* [EXERCISE INSTRUCTIONS]: Your answer must consist of every line from the data below that includes the word "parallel".

Stored items from a collection
══════════
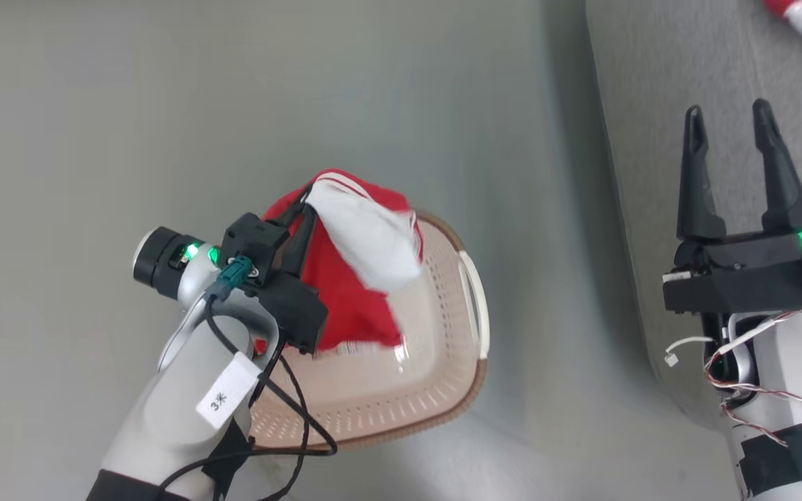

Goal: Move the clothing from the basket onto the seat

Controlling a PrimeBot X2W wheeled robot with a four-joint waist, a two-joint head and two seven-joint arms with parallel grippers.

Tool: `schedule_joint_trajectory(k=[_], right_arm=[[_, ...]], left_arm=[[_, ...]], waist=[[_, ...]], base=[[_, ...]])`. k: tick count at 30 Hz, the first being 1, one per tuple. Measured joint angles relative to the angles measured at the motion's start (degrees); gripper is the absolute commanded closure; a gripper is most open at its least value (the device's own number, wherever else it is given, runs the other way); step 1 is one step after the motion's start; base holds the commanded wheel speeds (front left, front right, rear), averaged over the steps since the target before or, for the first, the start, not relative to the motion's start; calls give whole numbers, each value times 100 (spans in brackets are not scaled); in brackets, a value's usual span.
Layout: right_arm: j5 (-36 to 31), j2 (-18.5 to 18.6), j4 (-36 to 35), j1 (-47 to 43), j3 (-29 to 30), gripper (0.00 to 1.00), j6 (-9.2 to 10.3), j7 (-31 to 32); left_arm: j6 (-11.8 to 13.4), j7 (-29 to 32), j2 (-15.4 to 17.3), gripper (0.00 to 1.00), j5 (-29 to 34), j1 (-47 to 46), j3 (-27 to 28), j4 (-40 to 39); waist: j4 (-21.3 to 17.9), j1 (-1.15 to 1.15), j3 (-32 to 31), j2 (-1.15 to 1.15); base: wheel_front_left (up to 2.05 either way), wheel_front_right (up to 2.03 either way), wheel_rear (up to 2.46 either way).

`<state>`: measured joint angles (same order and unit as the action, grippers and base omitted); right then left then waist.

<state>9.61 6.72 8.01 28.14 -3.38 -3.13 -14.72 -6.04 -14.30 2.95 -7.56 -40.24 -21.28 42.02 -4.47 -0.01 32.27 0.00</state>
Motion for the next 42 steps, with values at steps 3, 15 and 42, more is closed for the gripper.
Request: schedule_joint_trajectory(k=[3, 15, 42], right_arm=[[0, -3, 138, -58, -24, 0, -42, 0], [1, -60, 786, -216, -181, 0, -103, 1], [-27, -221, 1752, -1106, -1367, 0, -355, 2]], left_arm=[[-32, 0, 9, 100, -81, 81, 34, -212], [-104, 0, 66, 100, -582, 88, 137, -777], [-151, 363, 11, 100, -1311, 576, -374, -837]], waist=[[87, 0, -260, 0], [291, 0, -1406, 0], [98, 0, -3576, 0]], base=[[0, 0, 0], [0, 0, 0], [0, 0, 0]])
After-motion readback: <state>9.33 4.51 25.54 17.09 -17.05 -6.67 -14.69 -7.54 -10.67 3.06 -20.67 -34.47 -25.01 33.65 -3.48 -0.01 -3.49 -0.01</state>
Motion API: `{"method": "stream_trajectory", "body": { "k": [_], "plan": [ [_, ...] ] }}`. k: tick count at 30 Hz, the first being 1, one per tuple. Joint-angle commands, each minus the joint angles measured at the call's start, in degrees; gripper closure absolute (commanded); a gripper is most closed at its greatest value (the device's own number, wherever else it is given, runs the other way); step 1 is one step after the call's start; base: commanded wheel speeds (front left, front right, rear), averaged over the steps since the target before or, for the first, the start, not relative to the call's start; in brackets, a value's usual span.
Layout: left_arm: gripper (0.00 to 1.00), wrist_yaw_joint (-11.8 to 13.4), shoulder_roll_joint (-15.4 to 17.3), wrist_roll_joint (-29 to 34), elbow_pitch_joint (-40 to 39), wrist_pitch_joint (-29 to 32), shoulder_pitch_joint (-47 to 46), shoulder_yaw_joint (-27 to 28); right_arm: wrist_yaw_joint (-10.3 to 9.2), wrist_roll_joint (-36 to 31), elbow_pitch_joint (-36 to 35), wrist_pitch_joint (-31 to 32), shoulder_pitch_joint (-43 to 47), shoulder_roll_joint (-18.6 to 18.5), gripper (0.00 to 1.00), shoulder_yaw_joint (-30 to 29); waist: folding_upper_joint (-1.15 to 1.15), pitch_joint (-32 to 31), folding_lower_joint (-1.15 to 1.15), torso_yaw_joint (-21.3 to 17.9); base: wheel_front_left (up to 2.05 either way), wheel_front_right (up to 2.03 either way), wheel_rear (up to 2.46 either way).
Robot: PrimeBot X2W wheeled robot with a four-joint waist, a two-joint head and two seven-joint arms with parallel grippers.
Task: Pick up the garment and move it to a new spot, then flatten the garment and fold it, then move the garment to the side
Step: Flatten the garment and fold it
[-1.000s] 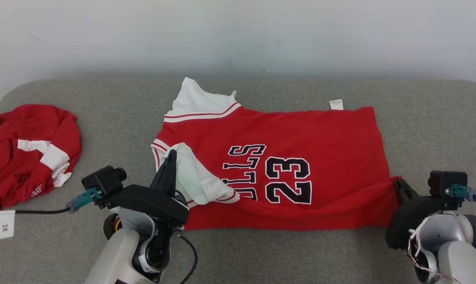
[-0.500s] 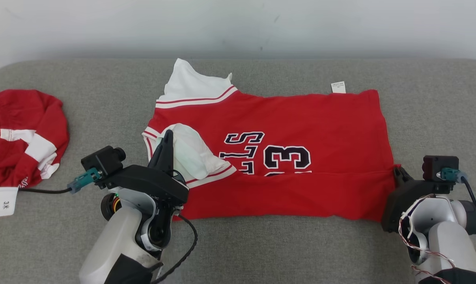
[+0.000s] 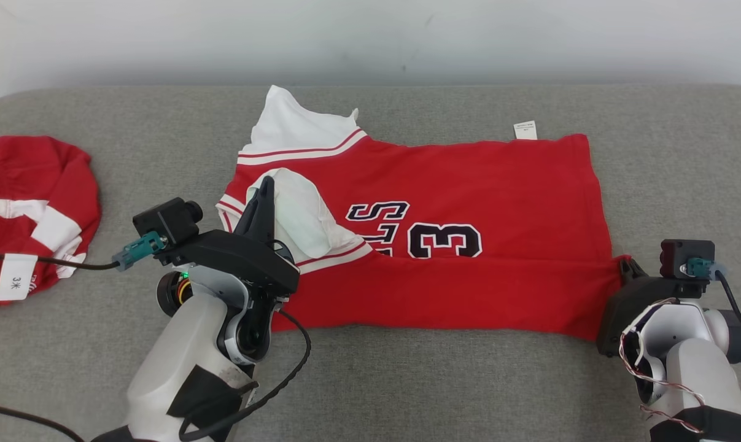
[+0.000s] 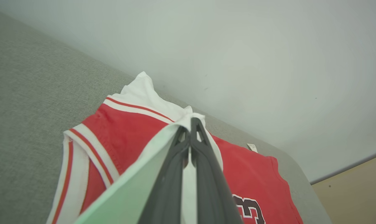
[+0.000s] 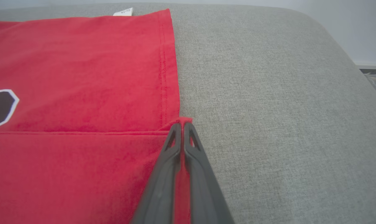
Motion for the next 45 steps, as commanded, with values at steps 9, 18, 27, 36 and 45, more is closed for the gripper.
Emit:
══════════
* [RESULT BELOW]:
Controlling a PrimeBot X2W wheeled robot with a four-joint waist, a two-joint head and two seven-joint arms with parallel grippers.
Robot: PrimeBot X2W wheeled robot with a four-joint waist, a two-joint head and two seven-joint arms with parallel grippers.

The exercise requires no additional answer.